# Engine bay dressing



## magpieV6 (Jul 29, 2008)

Hi guys, I'm after a dressing I can spray on & leave it to a satin finish. Is there one by Megs that smells of banana's? I vaguely remember this as it impressed me. 

I clean the bays with G101 & brushes, then usually perl but want a better result on everything that I just cannot reach etc. 

Cheers :thumb:


----------



## linuxmanju (Oct 12, 2013)

What dilution ratio you use PERL with ?. 1:1 or neat works for me.


----------



## Kiashuma (May 4, 2011)

AS finish is good, you can water it down if required.


----------



## Guru (Aug 28, 2013)

Sonus Trim & Motor coat is a great product.


----------



## Dawesy90 (Jun 25, 2012)

I was thinking this the other day after a clean and steam of the engine bay I had nothing to apply afterwars


----------



## CorradoVR6 (Aug 24, 2010)

I use 303, it's awesome!


----------



## Welshquattro1 (Dec 6, 2013)

CorradoVR6 said:


> I use 303, it's awesome!


Another for 303,so easy to use!


----------



## Dawesy90 (Jun 25, 2012)

Who makes it Meg's?


----------



## james_death (Aug 9, 2010)

You could spray perl on and leave or the auto finesse dressle.

Actually 303 is the company name and they are referring to the Aerospace Protectant.

http://www.303products.com/


----------



## Jonny_R (Oct 23, 2012)

Aerospace 303 the above are talking about

I still use Car Pro PERL however when ive run out ive heard good things about AF dressle whish is meant to be just like 303 but marginally better


----------



## CorradoVR6 (Aug 24, 2010)

Oh yeah, sorry. Specifically this one:

http://www.303products.com/303r-aerospace-protectant-16oz.html

Spray on, walk away!


----------



## magpieV6 (Jul 29, 2008)

Using Perl neat, it's my fave but I want something I can spray all over & shut the Bonner to return to a lovely satin even finish. 

Got Auutosmart finish, not keen on it. Not keen on Dressel, 303 was ok.


----------



## Steampunk (Aug 11, 2011)

magpieV6 said:


> Using Perl neat, it's my fave but I want something I can spray all over & shut the Bonner to return to a lovely satin even finish.
> 
> Got Auutosmart finish, not keen on it. Not keen on Dressel, 303 was ok.

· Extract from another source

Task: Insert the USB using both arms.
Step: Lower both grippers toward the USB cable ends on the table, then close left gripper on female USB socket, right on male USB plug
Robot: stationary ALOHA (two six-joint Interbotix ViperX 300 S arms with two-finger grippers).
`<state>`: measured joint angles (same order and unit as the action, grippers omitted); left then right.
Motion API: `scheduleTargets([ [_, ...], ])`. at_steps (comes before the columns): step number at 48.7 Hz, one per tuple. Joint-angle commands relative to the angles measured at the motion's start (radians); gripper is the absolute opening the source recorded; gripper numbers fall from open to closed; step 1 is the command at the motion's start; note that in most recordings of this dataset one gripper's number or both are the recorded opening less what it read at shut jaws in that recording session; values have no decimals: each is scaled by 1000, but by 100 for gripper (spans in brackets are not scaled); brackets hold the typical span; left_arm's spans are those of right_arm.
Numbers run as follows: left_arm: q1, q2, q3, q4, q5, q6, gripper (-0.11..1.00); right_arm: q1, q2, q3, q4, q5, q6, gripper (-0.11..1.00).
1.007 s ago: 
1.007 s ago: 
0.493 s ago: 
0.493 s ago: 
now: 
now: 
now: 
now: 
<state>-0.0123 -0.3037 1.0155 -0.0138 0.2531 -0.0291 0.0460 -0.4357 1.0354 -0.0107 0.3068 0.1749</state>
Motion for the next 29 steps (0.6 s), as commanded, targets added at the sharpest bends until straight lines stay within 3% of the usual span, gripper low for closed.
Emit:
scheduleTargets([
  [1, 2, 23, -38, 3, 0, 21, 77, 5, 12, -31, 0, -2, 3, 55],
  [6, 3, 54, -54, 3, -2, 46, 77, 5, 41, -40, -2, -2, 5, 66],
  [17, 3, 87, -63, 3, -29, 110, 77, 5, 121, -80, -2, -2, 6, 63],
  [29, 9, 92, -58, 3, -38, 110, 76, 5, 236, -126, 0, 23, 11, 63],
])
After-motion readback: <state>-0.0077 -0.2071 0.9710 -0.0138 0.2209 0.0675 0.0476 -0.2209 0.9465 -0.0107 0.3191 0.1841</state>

If you like using PERL neat, you can also try diluting it 3:1 in a spritz bottle for applications like engine bays, and in my experience this works rather well for what you are looking for... :thumb:

- Steampunk


----------



## Twister (Jun 17, 2012)

303 or PERL 1:3. Either work well.


----------



## RMM (Jan 9, 2014)

Sonus Trim and Motor Kote or 303 Aerospace Protectant.


----------



## torkertony (Jan 9, 2013)

CorradoVR6 said:


> I use 303, it's awesome!


Another vote here for 303 - used it for the first time today and rate it very highly. Only used the Megs Engine Dressing before (I think that was it's actual name too), can't remember whether it smelt of bananas or not though. The Megs performed well too though.


----------



## SunnyBoi (Apr 25, 2013)

Meguiars Hyper Dressing 1:3 for the perfect satin finish :thumb: Bump it up to 1:1 to get a glossy finish


----------



## Rayner (Aug 16, 2012)

Another vote for Perl, I dilute it but don't know what ratio, a glug of Perl and fill the bottle up  works for me anyway :thumb:


----------



## bigslippy (Sep 19, 2010)

Welshquattro1 said:


> Another for 303,so easy to use!


I use 303 too :thumb:


----------